# Numpy & matplotlib

This notebook was written by Tim Hillel (tim.hillel@ucl.ac.uk) for the UCL Department of Civil, Environmental, and Geomatric Engineering (CEGE) Introduction to Python sessions. 

Please contact before distributing or reusing the material below.


## Overview 

This notebook will introduce two new Python *libraries*:
* Numpy
* Matplotlib

## Numpy

Data structures (e.g. `lists` and `dictionaries`) are fine for 1-D data, but what if we have data in two or more dimensions?

Many (all?) of you have used Matlab - use arrays!

Python has matlab-like array functionality - *numpy*

Great documentation and tutorials are available for numpy: 

https://docs.scipy.org/doc/numpy/user/quickstart.html

### Importing libraries

Python is geared towards code reuse, and there is a huge number of libraries you can use to add functionality to Python.

Anaconda has the most useful libraries for data science pre-installed, including `numpy`

We can import a library using the `import` keyword, e.g.

    import numpy
    
However, we usually give numpy the alias *np* using the keyword `as`

In [None]:
import numpy as np

### Creating and manipulating arrays

Unlike matlab, we need to specifically call `numpy` functions when we are using arrays in python.

For example, we can create an array using the `np.array()` function with a list of lists

In [None]:
np.array([[1,2,3],[3,2,1]])

Numpy can also easily create arrays of regular format. Use the `arange` function to create a vector with the numbers 0 to 19, and store it as `a1`

In [None]:
# create vector a1


Arrays have lots of methods you can use with them. Use the `reshape` method to turn the array into a 4x5 array, and store it as `a2`. Can you reshape it to 7x3? What happens if you try?

In [None]:
# reshape a1 to 4x5 and store the result in a2


With any 2D array, we can reshape it with -1 to get it back to a vector. Try reshaping `a2` to a vector (do not store it!)

### Indexing arrays

Indexing arrays is similar to lists, except now we can specify a row and a column. 
Get the 2nd value in the 3rd row of `a2`

We can also slice arrays.
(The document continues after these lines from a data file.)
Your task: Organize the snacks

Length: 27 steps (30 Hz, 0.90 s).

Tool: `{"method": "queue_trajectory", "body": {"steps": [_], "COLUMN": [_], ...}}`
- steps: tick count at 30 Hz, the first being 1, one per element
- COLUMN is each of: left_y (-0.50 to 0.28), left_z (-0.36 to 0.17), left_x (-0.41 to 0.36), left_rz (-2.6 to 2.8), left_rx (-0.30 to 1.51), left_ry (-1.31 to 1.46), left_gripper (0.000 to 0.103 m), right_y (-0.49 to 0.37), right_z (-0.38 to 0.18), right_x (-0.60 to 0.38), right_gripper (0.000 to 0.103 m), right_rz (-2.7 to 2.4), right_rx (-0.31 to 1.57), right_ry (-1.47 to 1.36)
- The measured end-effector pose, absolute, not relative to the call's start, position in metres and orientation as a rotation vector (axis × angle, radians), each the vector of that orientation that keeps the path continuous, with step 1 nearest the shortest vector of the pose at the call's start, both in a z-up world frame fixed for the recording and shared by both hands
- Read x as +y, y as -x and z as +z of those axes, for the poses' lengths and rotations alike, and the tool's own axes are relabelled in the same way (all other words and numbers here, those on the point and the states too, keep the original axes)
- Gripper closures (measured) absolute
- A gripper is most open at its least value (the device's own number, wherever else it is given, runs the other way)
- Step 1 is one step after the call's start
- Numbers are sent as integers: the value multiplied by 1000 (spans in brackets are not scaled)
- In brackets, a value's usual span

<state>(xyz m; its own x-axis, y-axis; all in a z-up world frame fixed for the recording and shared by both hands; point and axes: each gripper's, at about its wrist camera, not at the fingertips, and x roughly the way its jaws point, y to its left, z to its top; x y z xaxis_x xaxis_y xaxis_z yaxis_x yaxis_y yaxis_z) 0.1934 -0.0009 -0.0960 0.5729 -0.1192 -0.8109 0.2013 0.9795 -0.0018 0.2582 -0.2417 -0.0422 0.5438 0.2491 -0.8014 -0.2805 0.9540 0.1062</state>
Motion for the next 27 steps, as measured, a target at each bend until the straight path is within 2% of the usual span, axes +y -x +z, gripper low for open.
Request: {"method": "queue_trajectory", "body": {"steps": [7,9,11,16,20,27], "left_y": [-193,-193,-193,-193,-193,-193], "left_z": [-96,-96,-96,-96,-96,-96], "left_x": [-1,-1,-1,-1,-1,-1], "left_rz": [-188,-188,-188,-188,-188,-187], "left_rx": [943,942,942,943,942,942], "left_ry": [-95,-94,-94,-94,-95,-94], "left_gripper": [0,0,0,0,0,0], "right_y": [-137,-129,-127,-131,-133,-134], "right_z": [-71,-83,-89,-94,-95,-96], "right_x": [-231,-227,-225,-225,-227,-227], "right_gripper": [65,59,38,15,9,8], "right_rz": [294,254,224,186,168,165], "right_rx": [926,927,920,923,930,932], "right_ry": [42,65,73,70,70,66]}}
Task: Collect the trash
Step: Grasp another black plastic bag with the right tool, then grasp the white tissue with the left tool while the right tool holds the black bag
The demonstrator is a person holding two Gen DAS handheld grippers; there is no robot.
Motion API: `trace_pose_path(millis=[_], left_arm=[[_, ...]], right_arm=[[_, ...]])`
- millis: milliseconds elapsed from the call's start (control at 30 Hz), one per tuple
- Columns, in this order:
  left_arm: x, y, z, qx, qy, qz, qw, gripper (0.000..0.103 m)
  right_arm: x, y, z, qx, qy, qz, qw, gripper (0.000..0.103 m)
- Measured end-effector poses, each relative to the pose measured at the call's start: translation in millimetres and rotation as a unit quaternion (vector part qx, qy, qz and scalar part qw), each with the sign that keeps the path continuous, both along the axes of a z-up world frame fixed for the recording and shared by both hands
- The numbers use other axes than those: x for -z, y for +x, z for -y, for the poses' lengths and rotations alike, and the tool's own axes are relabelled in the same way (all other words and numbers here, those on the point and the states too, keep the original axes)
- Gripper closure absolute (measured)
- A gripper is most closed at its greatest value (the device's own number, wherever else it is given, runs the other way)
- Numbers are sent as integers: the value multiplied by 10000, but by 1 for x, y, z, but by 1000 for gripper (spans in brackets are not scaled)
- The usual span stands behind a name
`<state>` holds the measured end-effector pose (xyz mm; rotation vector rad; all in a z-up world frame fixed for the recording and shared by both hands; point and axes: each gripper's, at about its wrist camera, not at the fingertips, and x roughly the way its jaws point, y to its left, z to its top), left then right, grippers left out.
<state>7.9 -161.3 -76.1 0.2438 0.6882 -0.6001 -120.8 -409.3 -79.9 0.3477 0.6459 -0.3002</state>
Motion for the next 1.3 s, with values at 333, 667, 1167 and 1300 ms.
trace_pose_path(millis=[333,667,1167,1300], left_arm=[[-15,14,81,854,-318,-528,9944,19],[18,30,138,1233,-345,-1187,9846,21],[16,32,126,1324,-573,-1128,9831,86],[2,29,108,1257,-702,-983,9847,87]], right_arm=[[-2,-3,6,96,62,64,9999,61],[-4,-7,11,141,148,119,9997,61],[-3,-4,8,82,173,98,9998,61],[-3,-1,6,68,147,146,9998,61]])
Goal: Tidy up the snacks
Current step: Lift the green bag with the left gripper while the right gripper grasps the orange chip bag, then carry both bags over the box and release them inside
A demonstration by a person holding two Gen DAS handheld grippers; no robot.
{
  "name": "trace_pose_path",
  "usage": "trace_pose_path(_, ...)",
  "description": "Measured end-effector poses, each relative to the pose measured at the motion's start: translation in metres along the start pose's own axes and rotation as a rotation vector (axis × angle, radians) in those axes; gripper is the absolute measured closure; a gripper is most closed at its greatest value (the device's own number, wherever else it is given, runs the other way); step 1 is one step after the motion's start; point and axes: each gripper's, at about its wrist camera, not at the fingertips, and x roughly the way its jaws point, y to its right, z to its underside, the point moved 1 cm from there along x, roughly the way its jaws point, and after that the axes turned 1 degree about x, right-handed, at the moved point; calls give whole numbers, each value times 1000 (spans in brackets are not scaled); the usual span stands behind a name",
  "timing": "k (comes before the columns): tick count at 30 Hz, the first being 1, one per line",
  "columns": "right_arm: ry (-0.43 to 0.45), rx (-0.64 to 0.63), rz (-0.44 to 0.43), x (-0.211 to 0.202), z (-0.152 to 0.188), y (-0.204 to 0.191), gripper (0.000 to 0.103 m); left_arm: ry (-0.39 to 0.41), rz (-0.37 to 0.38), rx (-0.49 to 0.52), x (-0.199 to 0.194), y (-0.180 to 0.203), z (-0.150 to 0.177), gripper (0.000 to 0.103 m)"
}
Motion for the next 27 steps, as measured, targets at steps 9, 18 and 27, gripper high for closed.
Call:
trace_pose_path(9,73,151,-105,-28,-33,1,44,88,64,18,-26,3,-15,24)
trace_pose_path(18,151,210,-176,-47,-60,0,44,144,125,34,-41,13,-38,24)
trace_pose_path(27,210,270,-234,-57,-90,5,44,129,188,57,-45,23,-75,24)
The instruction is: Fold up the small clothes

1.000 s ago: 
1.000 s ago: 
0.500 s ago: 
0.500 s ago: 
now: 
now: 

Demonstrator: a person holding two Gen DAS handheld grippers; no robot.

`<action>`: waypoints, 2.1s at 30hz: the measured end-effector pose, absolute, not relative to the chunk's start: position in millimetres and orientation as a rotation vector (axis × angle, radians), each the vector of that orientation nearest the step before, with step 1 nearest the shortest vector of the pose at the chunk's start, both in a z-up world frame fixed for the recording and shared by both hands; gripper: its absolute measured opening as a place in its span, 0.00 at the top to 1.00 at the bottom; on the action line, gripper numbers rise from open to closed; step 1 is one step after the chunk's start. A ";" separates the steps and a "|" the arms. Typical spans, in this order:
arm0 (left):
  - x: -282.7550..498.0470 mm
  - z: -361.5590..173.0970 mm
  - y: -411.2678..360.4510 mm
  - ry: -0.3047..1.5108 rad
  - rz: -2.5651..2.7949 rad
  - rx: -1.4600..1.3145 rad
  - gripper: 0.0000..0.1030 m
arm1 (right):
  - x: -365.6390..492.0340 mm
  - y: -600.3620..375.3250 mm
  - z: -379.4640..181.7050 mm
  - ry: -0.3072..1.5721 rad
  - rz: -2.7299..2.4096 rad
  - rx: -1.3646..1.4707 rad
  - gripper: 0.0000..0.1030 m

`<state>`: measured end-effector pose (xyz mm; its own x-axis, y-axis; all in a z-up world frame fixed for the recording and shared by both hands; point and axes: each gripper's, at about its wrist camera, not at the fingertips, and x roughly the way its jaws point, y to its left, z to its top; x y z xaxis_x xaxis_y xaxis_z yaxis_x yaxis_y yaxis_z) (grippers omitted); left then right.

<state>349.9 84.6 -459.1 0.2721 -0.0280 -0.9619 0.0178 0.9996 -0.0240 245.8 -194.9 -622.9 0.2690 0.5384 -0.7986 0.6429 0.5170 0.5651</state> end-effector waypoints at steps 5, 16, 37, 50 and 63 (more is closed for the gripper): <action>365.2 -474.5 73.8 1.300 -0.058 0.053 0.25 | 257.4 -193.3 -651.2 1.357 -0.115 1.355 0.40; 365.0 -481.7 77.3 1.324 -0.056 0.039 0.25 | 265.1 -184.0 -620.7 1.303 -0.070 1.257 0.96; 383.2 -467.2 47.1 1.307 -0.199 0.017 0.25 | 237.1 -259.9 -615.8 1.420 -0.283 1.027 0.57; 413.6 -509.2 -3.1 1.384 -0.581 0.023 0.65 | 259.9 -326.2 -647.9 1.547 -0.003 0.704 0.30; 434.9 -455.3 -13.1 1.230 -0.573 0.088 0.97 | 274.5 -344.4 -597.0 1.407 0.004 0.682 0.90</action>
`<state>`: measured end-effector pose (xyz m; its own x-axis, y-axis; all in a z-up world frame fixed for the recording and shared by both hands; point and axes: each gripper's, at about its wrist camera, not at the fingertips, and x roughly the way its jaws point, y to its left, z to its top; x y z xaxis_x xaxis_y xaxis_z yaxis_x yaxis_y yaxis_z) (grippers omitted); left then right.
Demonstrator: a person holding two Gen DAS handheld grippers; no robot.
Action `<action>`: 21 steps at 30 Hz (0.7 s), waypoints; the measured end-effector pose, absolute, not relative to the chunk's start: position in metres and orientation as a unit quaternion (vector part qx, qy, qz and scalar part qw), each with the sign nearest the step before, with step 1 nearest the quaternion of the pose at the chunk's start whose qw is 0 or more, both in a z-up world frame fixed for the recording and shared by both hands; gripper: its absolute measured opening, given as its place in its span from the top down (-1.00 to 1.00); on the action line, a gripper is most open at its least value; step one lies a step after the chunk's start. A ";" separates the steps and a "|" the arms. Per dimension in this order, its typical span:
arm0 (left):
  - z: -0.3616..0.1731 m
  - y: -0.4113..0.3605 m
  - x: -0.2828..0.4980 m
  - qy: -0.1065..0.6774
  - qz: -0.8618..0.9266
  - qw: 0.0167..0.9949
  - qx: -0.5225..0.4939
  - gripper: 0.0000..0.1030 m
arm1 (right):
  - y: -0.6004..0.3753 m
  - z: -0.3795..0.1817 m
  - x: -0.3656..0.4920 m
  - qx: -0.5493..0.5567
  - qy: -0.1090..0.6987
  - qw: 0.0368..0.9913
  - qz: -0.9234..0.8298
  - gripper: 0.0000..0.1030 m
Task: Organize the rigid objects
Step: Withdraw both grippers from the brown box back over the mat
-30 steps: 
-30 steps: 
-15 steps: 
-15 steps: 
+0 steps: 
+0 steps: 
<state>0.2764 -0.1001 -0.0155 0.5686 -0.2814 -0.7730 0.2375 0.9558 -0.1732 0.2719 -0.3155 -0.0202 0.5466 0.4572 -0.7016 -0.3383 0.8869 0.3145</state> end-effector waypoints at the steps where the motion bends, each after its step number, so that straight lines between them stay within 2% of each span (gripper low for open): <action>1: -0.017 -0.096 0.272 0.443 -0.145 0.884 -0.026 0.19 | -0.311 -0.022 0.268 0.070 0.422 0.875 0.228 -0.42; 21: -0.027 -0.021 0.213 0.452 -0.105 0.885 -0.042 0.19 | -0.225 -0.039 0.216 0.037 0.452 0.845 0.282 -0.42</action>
Try extracting (from a2):
* the 2nd row of the array `[5, 6, 7, 8, 9]`
* the 3rd column of the array `[2, 7, 12, 17]`
* the top-right 2x3 sub-array `[[3, 4], [8, 9] [13, 14]]`

*Hint*: remember the `:` can be used to select all values in a row or column

### Attributes and methods

Arrays have a datatype, which we can check with the `dtype` *attribute*. Note, as it is an attribute, we do not call it!

In [None]:
a2.dtype

Try dividing the array by two and storing it as a3, and then checking the dtype

Numpy arrays have several attributes and methods. Try checking the a3's `shape`. What about the `max` value? How about the index of the max value?

### Random numbers

We can also use numpy to generate (pseudo) random numbers, using the `random` submodule. 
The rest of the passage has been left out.